Movie Review: The Good Nurse
A tense attempt to trap a real-life serial killer hits Netflix in this prestige drama.
With “The Good Nurse,” director Tobias Lindholm attempts to make a prestige police procedural — a film that is fundamentally similar to a well-made episode of a network drama yet has the trappings of a very serious movie.
For the most part, he succeeds; he has a great cast, a good script (from “1917” and “Last Night in Soho” co-writer Krysty Wilson-Cairns), and a certain tone of exhausted desperation, the kind of mood that tells the audience that they’re watching a film, not just a story. Yet the strengths of “The Good Nurse” are its more basic elements — its tension, its rhythm and its moments of heightened drama.

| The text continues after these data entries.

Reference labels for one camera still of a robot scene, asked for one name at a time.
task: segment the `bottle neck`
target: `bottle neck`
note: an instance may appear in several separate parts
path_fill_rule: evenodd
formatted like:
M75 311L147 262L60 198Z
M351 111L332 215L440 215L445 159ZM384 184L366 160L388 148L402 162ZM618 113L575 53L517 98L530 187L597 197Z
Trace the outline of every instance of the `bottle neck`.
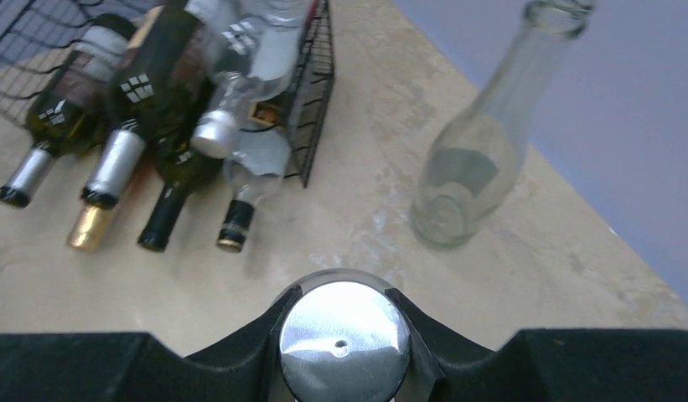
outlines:
M533 112L589 14L572 0L564 6L556 1L537 0L526 6L525 25L473 104L475 111L492 117L520 142L525 142Z

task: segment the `marble surface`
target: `marble surface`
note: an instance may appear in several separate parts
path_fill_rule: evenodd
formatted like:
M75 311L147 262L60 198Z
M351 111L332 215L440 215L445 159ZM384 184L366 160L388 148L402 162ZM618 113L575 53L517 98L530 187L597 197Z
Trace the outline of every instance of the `marble surface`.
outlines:
M96 155L60 160L25 210L0 205L0 332L153 332L199 350L330 267L373 272L490 348L521 327L688 328L688 306L535 151L504 206L464 248L408 228L436 133L475 88L387 0L333 0L338 81L311 182L263 204L246 250L215 247L230 200L193 196L165 254L135 245L161 188L147 170L93 255L63 246ZM0 117L0 185L28 147Z

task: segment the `bottle mouth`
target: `bottle mouth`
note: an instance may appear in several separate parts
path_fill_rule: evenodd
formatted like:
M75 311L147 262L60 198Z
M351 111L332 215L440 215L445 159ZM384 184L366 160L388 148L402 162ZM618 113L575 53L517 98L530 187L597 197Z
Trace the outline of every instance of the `bottle mouth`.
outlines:
M524 11L524 20L534 28L564 39L580 36L595 0L535 0Z

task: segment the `blue wall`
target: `blue wall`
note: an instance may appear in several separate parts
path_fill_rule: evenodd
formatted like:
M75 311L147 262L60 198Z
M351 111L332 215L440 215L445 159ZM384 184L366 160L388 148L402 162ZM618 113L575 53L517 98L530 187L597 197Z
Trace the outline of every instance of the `blue wall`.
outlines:
M479 87L525 4L394 3ZM601 0L537 111L533 142L688 303L688 0Z

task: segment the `round metal lid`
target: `round metal lid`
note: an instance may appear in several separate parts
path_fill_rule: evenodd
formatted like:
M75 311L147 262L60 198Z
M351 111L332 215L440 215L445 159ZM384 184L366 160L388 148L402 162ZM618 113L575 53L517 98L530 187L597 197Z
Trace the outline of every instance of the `round metal lid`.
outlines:
M410 330L379 291L324 283L294 305L282 326L282 376L300 402L388 402L410 361Z

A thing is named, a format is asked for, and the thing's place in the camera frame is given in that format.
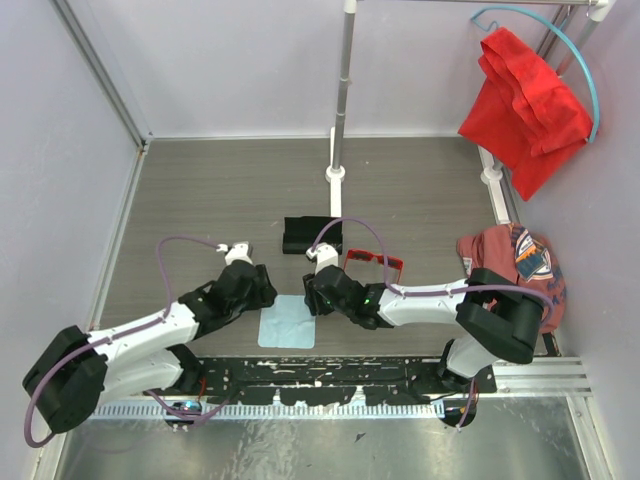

It’s wearing its Oscars outfit, but it works because it has a “Law & Order” heart.
Like that long-running, endlessly franchised network dynasty, “The Good Nurse” is based on an actual crime — or, rather, several hundred of them. For more than 16 years, serial killer Charles Cullen worked as a nurse in a string of East Coast hospitals; taking advantage of lax reporting laws, he killed at least 29 patients, and perhaps as many as 400, with lethal drug cocktails.
(If you’re wondering why you haven’t heard of a madman who may be modern history’s most prolific serial killer: It’s probably because injecting chemicals into IV bags makes for less dramatic TV documentaries than the stuff Dahmer and Bundy got up to. But that’s a thinkpiece for another time.)
In this film, Cullen (Eddie Redmayne) is nearing the end of his protracted crime spree, working a night shift at an out-of-the-way ICU. There, he befriends Amy Loughren (Jessica Chastain), a single mother trying to overcome a serious medical condition.
Cullen eventually cares for Loughren and her children, unaware that the police are circling. His employers lawyer up after a patient mysteriously dies; despite little more than a hunch, a pair of detectives (Nnamdi Asomugha and Noah Emmerich) start to suspect a cover-up.
“The Good Nurse” could’ve been about the circumstances that made it easy for Cullen to keep killing — it’s only hinted at in the film, but most of the hospitals where Cullen committed his murders swept the details under the rug for fear of massive lawsuits — but it chooses a more direct (and satisfactory) route focusing on Loughren and her impossible situation. Amid failing health and an implicit threat to her career — and thus, her only means of keeping health insurance — Loughren is forced to not only aid the investigation but also draw the truth out of Cullen.
It’s a dramatic setup, and it will have you eagerly awaiting the conclusion. I’m not sure if “The Good Nurse” counts as pulp or prestige, but it’s engrossing either way.
My Rating: 7/10
“The Good Nurse” is now streaming on Netflix.